#### Aim of the task
Please repeat, from the entries that follow, the lines from the one containing "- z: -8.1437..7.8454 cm" through the one containing "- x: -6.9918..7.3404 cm" exactly, adding nothing.

#### Data for this exercise
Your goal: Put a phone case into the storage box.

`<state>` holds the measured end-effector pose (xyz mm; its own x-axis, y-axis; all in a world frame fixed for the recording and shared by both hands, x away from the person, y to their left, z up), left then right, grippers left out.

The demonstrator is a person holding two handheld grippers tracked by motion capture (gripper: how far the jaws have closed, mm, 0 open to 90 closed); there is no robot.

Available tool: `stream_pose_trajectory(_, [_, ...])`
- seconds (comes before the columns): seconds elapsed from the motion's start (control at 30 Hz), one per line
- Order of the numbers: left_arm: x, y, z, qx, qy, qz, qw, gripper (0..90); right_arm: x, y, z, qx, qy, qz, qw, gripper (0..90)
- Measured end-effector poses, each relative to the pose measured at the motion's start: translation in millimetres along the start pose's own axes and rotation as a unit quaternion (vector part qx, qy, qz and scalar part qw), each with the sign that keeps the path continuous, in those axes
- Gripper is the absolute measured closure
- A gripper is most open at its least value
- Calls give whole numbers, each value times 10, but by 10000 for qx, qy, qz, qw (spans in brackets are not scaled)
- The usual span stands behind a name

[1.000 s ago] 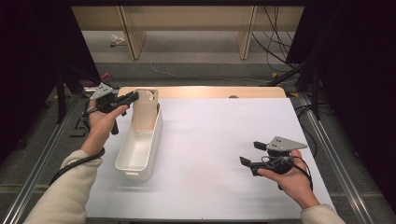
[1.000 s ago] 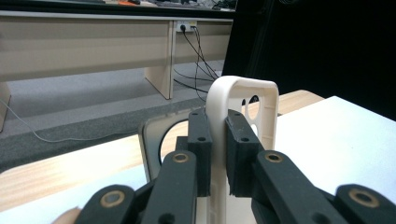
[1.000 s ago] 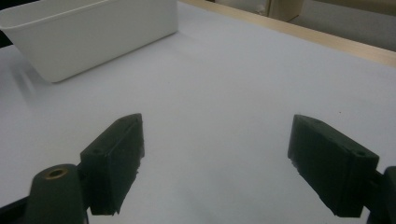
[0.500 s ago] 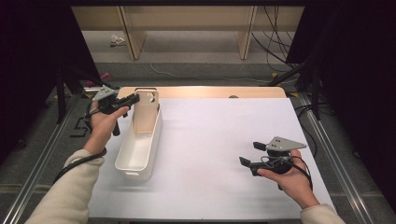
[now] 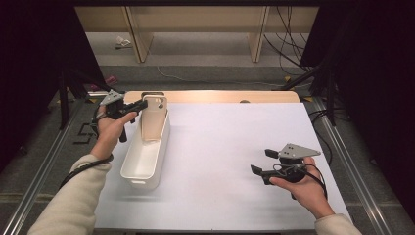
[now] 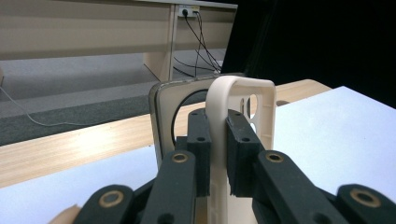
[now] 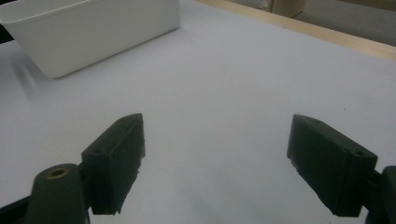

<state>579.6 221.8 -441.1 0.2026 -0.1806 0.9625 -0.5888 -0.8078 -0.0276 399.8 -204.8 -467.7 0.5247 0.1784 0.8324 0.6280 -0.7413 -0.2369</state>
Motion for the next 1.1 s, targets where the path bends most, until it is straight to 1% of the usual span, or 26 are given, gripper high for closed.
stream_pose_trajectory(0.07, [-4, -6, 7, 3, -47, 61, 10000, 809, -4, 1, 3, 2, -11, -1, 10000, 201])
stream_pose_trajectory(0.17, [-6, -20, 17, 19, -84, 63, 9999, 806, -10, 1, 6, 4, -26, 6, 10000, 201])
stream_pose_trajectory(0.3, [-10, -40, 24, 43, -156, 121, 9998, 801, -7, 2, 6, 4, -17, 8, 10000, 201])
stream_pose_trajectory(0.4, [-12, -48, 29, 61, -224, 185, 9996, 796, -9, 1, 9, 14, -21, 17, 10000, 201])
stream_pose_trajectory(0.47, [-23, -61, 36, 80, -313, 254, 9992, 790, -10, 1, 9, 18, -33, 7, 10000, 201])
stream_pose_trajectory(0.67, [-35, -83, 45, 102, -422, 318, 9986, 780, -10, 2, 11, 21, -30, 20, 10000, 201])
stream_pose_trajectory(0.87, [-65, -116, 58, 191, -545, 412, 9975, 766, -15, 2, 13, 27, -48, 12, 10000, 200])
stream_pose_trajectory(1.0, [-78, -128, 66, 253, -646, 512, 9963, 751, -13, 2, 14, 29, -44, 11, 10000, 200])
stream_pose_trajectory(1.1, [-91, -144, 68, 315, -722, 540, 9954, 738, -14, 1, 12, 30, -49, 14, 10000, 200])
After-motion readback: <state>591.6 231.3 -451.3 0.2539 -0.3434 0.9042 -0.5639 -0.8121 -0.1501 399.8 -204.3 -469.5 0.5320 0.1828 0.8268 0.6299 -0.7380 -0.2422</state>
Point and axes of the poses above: each handheld gripper's, and its own axes: z roughly forward along the jaws, x roughly out of its top, y roughly to its right, the point moved 8 cm from there along z, roughly forward along the jaws, and after that the axes turned 12 degrees about z, right-handed, at the moved point
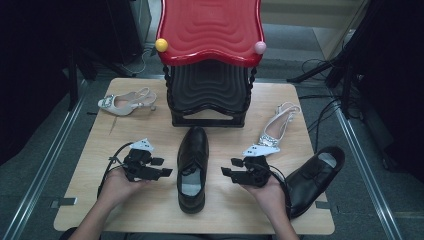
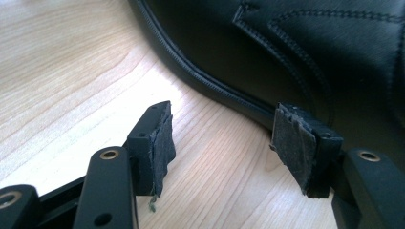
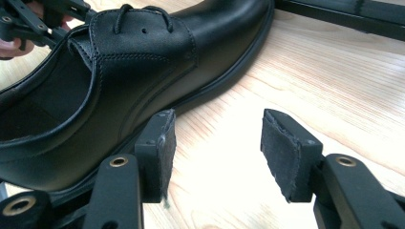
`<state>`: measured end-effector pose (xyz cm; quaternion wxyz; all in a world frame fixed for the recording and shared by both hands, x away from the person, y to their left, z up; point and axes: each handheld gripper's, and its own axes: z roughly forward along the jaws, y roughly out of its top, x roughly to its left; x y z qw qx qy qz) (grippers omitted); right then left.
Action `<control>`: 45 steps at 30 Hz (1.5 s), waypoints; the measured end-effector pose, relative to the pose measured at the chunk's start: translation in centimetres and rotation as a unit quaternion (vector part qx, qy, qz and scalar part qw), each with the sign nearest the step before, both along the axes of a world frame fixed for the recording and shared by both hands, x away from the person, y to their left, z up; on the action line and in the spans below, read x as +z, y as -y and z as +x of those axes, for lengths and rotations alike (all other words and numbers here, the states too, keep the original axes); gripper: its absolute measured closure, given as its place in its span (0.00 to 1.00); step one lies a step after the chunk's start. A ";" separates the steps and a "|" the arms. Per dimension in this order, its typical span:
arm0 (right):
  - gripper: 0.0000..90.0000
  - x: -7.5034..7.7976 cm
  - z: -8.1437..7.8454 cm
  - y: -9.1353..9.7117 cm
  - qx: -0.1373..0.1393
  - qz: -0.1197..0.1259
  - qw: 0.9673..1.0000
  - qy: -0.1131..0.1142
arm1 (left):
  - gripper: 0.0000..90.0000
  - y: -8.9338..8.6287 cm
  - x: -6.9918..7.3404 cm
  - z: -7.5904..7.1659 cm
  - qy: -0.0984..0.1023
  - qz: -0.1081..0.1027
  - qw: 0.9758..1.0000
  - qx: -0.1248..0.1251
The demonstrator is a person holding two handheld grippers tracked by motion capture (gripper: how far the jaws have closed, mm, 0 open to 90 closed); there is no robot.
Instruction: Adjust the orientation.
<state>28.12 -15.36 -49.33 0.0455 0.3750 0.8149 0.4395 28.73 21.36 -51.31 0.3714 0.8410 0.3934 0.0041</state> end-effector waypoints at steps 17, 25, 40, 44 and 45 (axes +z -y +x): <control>0.95 1.1 -2.4 5.4 -0.032 -0.014 0.999 -0.005 | 0.44 0.4 0.2 0.9 -0.011 -0.002 1.000 0.008; 1.00 1.1 -4.2 9.1 -0.075 -0.043 0.996 -0.017 | 0.44 1.6 0.4 1.4 -0.010 -0.010 1.000 -0.015; 1.00 1.7 -6.8 15.5 -0.137 -0.051 0.989 -0.014 | 0.45 1.5 0.2 1.8 -0.015 -0.012 1.000 -0.009; 1.00 1.7 -7.9 17.7 -0.153 -0.052 0.987 -0.009 | 0.45 1.5 0.2 1.8 -0.015 -0.012 1.000 -0.009; 1.00 1.6 -8.2 18.3 -0.157 -0.052 0.986 -0.010 | 0.45 1.5 0.2 1.8 -0.014 -0.012 1.000 -0.009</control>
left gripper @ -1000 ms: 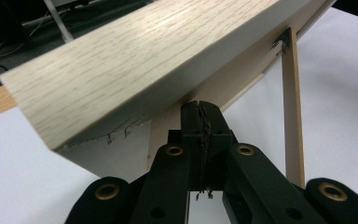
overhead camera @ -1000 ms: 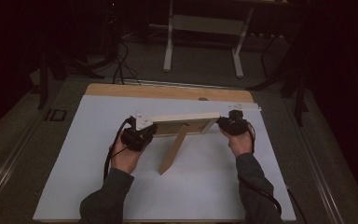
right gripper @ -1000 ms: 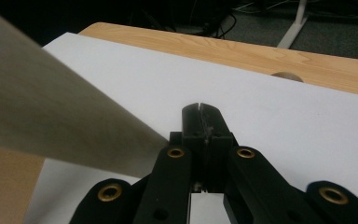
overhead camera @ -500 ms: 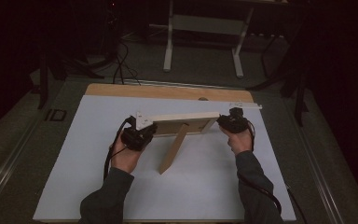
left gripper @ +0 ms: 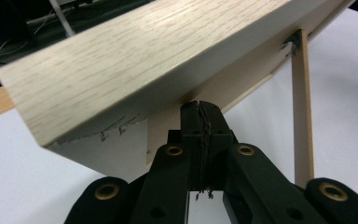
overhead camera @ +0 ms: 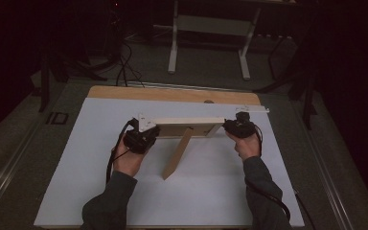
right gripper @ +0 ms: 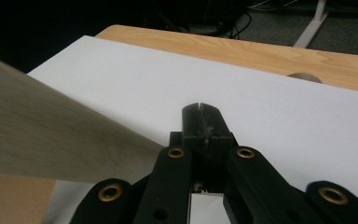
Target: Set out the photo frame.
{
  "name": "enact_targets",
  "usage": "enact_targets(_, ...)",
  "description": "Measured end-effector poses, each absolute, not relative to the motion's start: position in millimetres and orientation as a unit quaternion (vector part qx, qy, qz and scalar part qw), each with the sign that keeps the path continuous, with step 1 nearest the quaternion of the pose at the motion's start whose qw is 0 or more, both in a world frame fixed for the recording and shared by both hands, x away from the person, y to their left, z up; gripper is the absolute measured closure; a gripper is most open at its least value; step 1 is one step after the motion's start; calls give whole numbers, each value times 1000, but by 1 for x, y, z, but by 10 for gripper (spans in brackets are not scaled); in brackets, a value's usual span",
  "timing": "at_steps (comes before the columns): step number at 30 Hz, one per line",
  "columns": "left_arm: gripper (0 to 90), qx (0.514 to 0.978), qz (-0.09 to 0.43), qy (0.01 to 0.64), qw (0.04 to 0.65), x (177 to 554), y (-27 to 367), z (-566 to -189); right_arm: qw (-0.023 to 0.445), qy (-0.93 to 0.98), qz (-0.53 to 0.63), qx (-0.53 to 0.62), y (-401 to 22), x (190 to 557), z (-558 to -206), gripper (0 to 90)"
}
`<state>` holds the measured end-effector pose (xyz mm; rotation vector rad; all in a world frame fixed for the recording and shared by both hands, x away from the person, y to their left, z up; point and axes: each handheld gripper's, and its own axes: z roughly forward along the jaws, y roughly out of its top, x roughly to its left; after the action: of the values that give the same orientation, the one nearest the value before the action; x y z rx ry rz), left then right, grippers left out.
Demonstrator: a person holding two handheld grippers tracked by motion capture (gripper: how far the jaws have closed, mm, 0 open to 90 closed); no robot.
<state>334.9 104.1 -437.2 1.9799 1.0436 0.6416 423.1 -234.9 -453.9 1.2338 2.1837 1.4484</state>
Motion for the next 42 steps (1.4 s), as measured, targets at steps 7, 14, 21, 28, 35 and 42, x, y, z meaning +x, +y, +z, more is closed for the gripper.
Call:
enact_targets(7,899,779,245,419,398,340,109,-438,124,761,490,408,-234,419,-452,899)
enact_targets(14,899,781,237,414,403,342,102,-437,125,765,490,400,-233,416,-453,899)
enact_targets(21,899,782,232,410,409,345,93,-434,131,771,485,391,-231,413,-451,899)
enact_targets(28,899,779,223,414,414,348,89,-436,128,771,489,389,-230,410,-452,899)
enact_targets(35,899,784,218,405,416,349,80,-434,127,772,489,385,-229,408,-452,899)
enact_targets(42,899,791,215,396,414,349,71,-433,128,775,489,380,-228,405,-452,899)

#### Completed exercise
  - z: -8.1437..7.8454 cm
  - y: -9.1353..9.7117 cm
  - qx: -0.1373..0.1393
  - qz: -0.1197..0.1259
  - qw: 0.9673..1.0000
  - qy: -0.1131..0.1142
arm1 (left):
  - gripper: 0.0000..90.0000
  - y: -8.9338..8.6287 cm
  - x: -6.9918..7.3404 cm

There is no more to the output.